## Task prompt
Your job is to set down the stretch of entries that opens with the line containing "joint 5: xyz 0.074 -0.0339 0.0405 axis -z" and closes with the line containing "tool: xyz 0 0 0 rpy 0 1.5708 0". Keep both end lines, copy each exactly, and add nothing.

[Data excerpts]
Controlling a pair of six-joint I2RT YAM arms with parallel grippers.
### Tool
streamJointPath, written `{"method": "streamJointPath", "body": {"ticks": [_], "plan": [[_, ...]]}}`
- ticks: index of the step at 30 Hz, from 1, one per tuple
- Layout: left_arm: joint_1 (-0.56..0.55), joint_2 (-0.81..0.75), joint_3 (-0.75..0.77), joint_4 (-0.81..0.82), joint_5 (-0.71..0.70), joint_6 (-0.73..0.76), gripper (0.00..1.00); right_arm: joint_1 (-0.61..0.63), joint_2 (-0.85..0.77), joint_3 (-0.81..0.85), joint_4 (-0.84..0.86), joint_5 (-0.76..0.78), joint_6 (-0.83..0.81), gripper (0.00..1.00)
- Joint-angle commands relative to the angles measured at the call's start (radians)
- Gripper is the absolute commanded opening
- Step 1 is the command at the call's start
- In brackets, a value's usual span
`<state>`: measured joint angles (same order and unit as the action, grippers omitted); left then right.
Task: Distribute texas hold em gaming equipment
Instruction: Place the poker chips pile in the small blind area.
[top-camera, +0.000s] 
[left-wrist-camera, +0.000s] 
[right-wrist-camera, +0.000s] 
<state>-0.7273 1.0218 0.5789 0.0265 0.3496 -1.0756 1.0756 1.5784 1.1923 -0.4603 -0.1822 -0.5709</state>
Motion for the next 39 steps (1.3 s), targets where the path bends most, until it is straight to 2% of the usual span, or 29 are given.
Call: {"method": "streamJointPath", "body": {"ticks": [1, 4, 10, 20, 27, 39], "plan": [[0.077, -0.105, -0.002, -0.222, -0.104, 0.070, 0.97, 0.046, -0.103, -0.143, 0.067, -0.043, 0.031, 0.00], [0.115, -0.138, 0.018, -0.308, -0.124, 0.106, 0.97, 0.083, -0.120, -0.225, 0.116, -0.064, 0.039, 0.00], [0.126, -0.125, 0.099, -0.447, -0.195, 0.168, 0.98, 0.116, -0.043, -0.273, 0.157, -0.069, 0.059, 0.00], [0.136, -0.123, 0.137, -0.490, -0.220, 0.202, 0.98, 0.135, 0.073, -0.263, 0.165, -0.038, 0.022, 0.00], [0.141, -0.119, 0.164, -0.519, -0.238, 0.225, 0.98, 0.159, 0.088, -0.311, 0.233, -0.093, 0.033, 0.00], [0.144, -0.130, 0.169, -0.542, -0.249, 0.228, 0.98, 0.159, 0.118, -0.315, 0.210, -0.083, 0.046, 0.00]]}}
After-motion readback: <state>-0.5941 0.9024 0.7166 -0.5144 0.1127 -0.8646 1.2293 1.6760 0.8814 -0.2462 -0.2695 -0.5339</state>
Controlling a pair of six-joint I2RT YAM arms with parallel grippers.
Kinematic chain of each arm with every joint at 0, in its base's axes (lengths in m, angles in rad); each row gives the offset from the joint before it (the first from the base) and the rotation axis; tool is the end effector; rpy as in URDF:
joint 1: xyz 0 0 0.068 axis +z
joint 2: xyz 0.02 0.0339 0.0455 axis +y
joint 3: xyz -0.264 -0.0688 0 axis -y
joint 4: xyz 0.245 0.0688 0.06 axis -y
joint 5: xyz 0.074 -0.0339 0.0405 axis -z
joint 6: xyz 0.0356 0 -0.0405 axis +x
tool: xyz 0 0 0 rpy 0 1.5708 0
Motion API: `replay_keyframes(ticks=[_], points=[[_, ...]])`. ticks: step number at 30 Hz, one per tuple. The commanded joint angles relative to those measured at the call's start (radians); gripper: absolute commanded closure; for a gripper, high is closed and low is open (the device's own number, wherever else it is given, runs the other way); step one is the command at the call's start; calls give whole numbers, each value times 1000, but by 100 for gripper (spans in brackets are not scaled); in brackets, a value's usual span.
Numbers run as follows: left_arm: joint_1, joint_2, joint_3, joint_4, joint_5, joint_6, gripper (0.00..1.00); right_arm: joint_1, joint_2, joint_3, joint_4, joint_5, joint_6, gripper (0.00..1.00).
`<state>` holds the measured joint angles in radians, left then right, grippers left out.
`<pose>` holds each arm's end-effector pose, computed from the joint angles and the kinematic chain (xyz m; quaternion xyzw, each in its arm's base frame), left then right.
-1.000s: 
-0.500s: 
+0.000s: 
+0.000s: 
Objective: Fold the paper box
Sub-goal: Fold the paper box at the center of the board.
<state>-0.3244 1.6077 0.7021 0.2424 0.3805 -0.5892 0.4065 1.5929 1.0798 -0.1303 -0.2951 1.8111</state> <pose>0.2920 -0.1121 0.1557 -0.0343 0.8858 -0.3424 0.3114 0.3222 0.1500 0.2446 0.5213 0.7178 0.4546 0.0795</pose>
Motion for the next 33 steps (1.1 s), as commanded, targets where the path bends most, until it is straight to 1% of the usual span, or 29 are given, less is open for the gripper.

## Answer to this problem
joint 5: xyz 0.074 -0.0339 0.0405 axis -z
joint 6: xyz 0.0356 0 -0.0405 axis +x
tool: xyz 0 0 0 rpy 0 1.5708 0

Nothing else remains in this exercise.